Thalberg recommended she continue her musical development by studying interpretation with J W Davison (music critic of The Times and later to become her husband), while she studied composition with George Macfarren.  A ‘second debut’ on 14 April 1853 for the Quartet Association saw her deliver – from memory – what is thought to be the English premiere of Beethoven’s ‘Hammerklavier’ Sonata.  A New Philharmonic debut on 11 May 1853, playing Sterndale Bennett’s C minor Piano Concerto under Lindpainter, marked the beginning of a long musical association with the composer, including the dedication of his “singularly beautiful” Maid of Orleans Sonata to her.

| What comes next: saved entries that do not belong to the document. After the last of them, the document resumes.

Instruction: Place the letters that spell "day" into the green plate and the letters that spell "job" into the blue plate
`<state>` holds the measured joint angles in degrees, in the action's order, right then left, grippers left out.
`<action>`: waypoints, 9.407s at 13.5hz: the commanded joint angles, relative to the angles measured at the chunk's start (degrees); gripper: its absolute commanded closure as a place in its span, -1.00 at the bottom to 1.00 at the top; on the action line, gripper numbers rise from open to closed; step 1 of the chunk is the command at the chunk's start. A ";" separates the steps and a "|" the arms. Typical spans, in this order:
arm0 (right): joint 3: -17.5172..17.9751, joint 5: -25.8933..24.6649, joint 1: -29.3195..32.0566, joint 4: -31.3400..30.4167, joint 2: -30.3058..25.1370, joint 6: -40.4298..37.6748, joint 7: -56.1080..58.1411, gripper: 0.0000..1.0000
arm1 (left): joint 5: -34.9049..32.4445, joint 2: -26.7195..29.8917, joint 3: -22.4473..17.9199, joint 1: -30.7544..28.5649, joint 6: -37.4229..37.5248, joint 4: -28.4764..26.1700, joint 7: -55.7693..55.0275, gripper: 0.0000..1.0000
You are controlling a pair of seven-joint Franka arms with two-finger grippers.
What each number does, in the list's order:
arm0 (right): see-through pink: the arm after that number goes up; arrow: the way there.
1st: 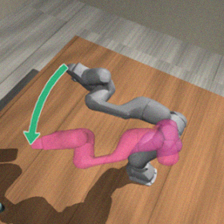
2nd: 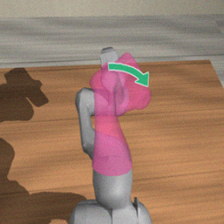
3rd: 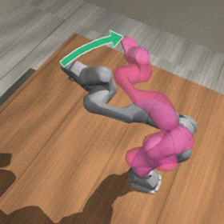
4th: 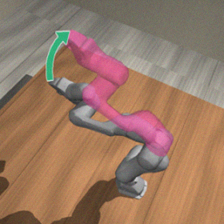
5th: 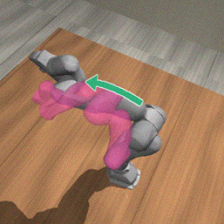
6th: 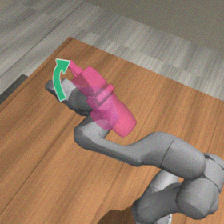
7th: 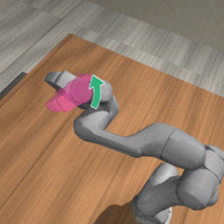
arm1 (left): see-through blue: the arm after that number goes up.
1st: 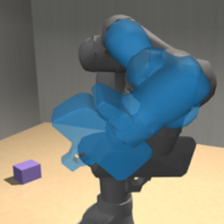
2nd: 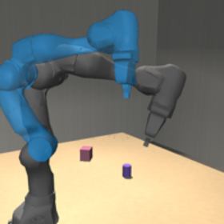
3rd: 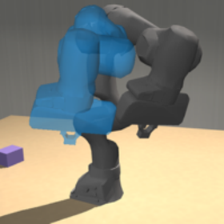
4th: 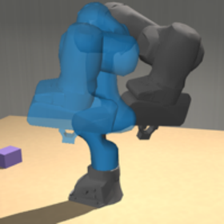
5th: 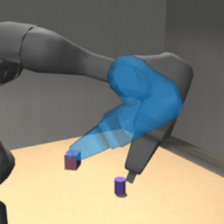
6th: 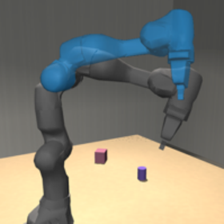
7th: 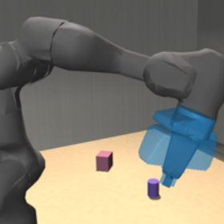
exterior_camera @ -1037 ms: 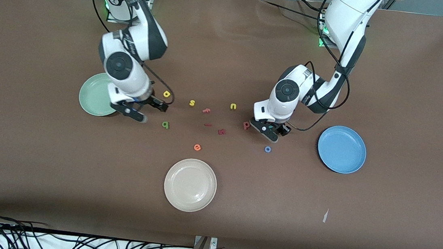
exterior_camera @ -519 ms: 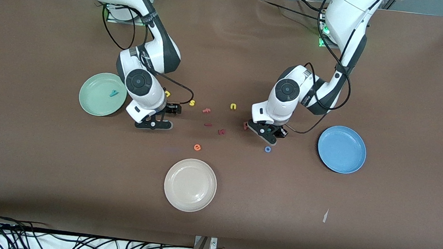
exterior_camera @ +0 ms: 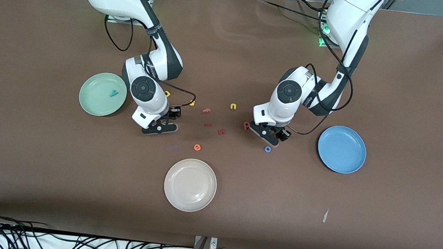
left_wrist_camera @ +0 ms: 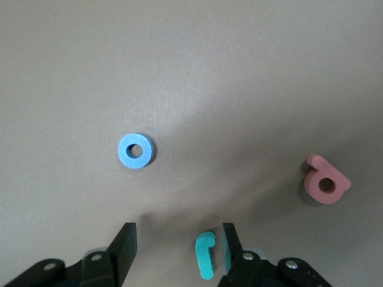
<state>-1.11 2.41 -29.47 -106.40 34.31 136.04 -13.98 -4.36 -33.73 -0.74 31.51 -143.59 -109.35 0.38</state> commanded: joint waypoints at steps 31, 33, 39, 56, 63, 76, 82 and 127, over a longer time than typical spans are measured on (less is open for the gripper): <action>-13.38 0.93 0.82 -8.35 -16.89 -21.53 14.49 0.87 | -1.00 7.79 0.30 -15.50 7.35 0.71 13.76 0.75; -16.63 0.84 0.82 -15.21 -20.06 -18.63 18.26 0.86 | -1.52 8.85 0.22 -18.22 9.20 0.10 16.56 0.69; -26.05 0.93 1.78 -26.84 -18.32 -7.72 27.51 0.42 | -1.00 8.24 -0.14 -22.02 9.91 -1.40 21.24 0.19; -6.80 7.00 -8.38 -24.12 -15.17 6.76 -25.08 -0.99 | 15.00 -6.26 0.92 -5.58 -3.01 11.70 10.70 -0.26; -6.89 6.73 -12.01 -24.21 -10.93 14.17 -34.63 -0.19 | 14.56 -6.26 0.92 -4.79 -2.31 9.07 6.83 -0.35; -21.80 4.89 -12.01 -20.60 -19.98 -7.09 -8.94 1.00 | 14.65 -6.70 0.92 -4.79 -2.31 8.36 7.09 -0.13; -33.26 4.97 -9.48 -21.13 -13.94 -0.70 16.08 0.93 | 14.47 -6.70 0.92 -4.88 -2.31 8.36 7.18 0.40; -1.79 -3.29 27.00 7.43 -38.62 -47.15 16.26 -1.00 | 29.59 1.57 2.59 -0.67 -2.55 2.21 1.04 -0.02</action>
<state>-4.26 -1.04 -4.84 -97.77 -3.31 91.64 2.11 23.86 -29.45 2.85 28.79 -143.62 -108.88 3.85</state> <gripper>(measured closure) 0.000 0.489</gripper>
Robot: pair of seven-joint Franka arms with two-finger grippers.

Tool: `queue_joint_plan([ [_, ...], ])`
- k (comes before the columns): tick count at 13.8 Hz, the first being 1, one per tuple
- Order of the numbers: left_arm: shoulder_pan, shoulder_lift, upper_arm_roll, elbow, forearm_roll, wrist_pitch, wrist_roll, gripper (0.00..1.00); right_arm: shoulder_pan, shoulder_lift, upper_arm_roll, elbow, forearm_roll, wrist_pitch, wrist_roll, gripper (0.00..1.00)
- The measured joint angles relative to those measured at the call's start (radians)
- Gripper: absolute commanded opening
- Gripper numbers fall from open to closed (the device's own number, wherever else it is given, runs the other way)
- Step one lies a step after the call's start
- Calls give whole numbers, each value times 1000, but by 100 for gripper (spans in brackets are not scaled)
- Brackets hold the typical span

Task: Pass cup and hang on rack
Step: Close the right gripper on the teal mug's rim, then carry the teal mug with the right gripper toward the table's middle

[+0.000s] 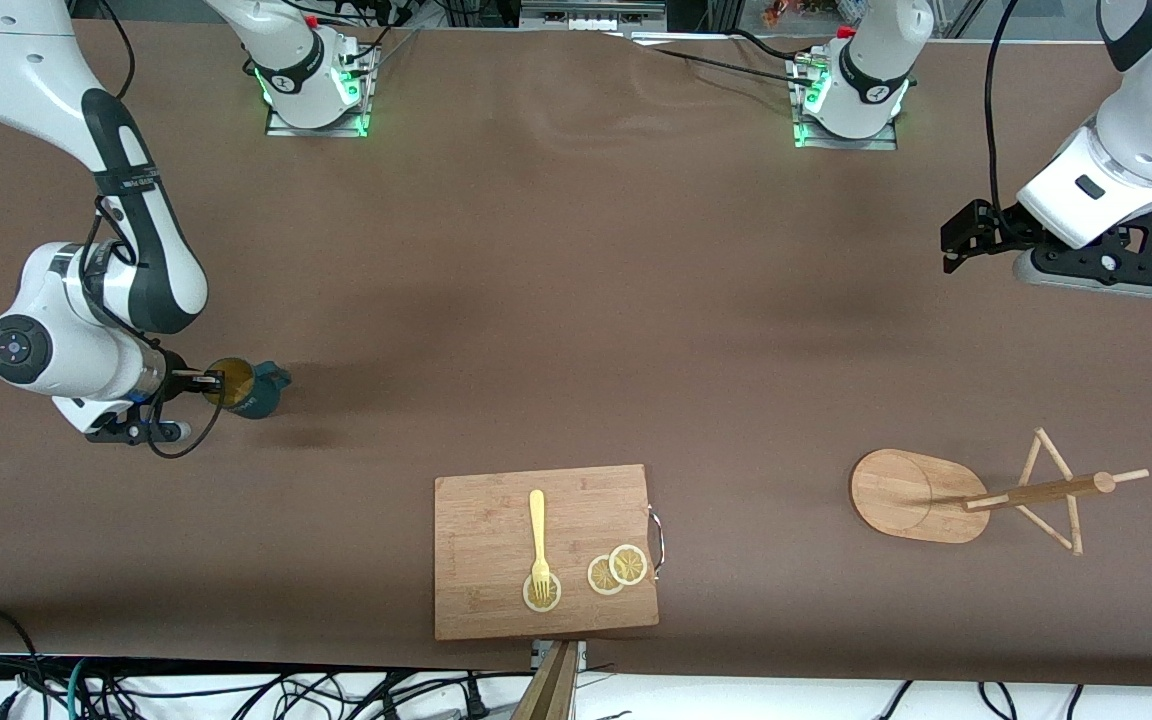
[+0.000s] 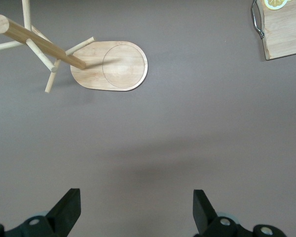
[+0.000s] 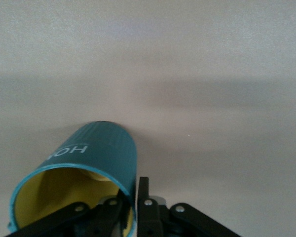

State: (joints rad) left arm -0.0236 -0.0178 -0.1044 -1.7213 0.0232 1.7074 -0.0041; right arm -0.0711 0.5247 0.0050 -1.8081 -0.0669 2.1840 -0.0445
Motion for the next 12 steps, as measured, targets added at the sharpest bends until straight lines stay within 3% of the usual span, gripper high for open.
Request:
queue_joint_plan([
  [7,0,0,0,0,0,0,0,100,51,0,12,61,14,10,7,0],
  [12,0,0,0,0,0,0,0,100,239,-1,20,165,69,-25,174,0],
])
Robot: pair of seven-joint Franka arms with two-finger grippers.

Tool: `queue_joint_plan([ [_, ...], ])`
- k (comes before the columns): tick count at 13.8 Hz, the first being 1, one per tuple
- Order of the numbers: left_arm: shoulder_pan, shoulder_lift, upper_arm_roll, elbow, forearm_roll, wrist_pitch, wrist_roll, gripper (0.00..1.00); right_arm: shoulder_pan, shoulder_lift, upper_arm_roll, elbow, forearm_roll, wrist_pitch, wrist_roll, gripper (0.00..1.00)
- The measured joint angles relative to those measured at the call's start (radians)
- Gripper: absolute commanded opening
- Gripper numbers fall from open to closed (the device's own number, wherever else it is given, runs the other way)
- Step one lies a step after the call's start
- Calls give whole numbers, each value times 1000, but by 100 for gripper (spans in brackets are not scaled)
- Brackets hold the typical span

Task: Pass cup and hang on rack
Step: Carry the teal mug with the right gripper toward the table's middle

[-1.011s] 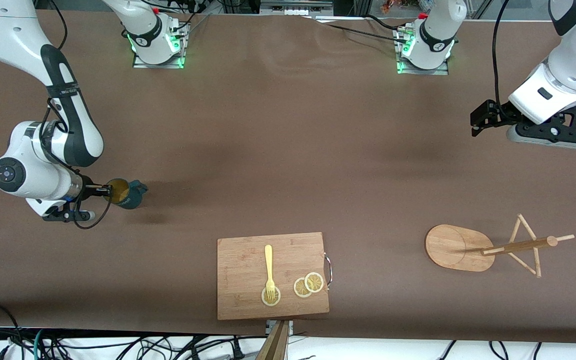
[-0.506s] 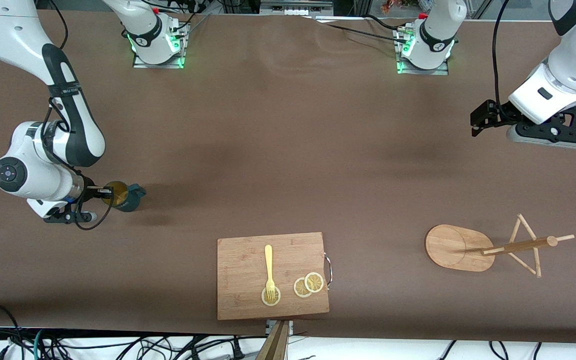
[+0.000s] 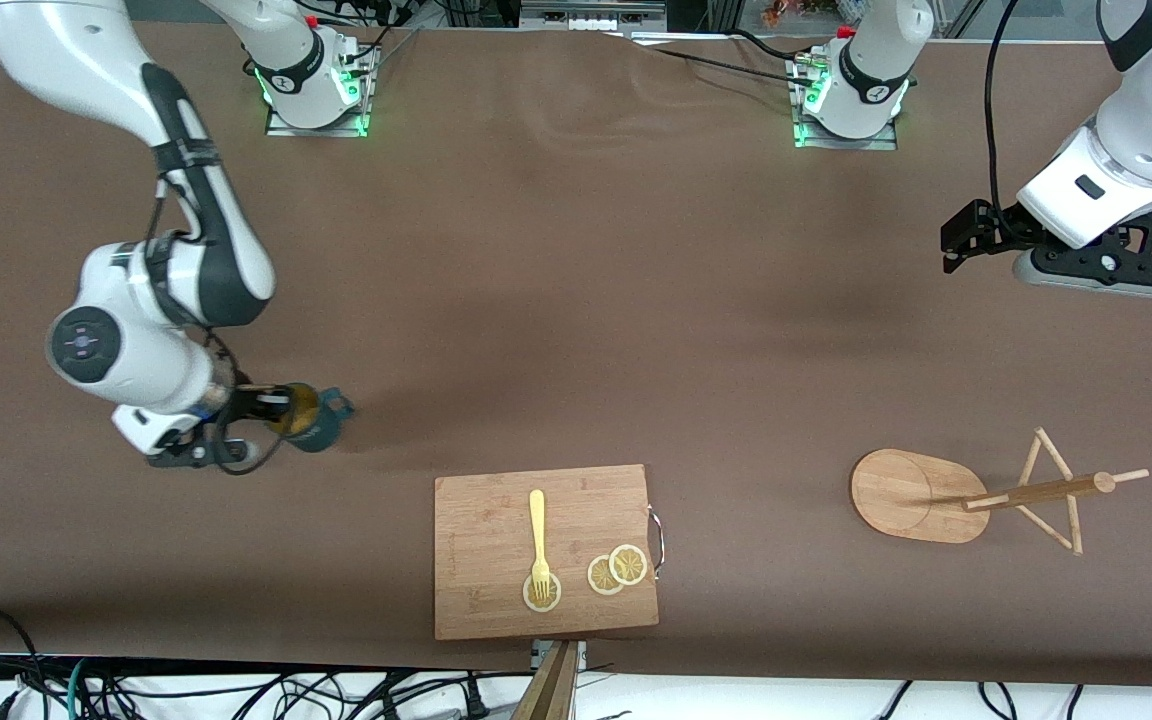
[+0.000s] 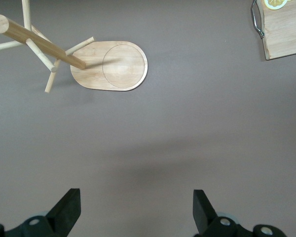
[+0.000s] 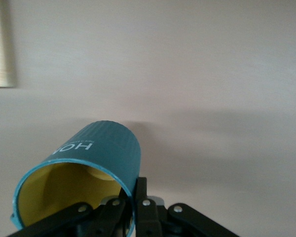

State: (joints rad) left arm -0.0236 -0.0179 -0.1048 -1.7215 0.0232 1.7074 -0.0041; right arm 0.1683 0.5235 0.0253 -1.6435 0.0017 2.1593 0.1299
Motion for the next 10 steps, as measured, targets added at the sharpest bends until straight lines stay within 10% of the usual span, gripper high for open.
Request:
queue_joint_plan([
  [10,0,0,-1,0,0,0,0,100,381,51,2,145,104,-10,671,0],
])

Further debuts, including with the Leipzig Gewandhaus (11 January 1855, Mendelssohn D minor concerto), the Philharmonic Society (9 June 1856, Sterndale Bennett C minor concerto, this time under the composer’s baton) and Crystal Palace (7 August 1857, Mendelssohn G minor concerto) established her as facile princeps among English pianists.  Regular concerto performances for the Crystal Palace and Philharmonic seasons, in addition to the important provincial festivals, were to continue for the next two decades, her choice of repertoire revealing an interest in contemporary British composers (Benedict, Cusins, Sterndale Bennett etc) in addition to more standard fare (Mendelssohn, Beethoven, Mozart, Dussek, Hummel, Weber, etc).  Whether influenced or not by the famously conservative tastes of her husband she avoided the concertos of Brahms, Schumann and Rubinstein.

Her 1859 wedding, initially secret, to Davison – he aged 46, she 23 – occasioned the following verse in Punch magazine, written by Shirley Brooks:

A fact long known to him, kind Punch must be
Allowed to congratulate his rara avis on.
Hail to the Lady of the Keys! From G
The music of her life’s transposed to D,
And Arabella Goddard’s Mrs. Davison!

1859 also saw the launch of Arthur Chappell’s “Monday Popular Concerts” at St James’s Hall, an enterprise soon to be recognised as England’s leading chamber music series. Fundamental to its success, Goddard was not only the first pianist to appear on its stage but also the one most frequently engaged during its first fifteen years, notably in piano trios with Joseph Joachim and Alfredo Piatti.

Her marriage to Davison is thought to have had a decided effect on her repertoire choices, especially her championship of late Beethoven sonatas, her interpretations of which, according to a retrospective in The Saturday Review (8 March 1890), fairly astonished the Germans, who “wondered, moreover, that such a pianist could have come from England.”  The marriage produced two sons – Henry, a poet immortalised in ‘Portrait de Henry Davison’ by Louise Breslau, now in the Musée d’Orsay, Paris, and Charles – but they separated before Davison’s death in 1885.

She started to withdraw from public performance following a highly acclaimed three-year world tour from 1873-76 that took her to Australia, India, Hong Kong, Shanghai, Singapore, Java and back to Australia, then to New Zealand, California, New York and Canada.  Her final concert was with Sims Reeves on 21 March 1882; the following year she became a piano professor at the newly opened Royal College of Music.

Goddard declined to perform at her Benefit Concert at St James’s Hall on 9 March 1890 and her latter years were spent in Tunbridge Wells before a return to France where she died in Boulogne aged 86.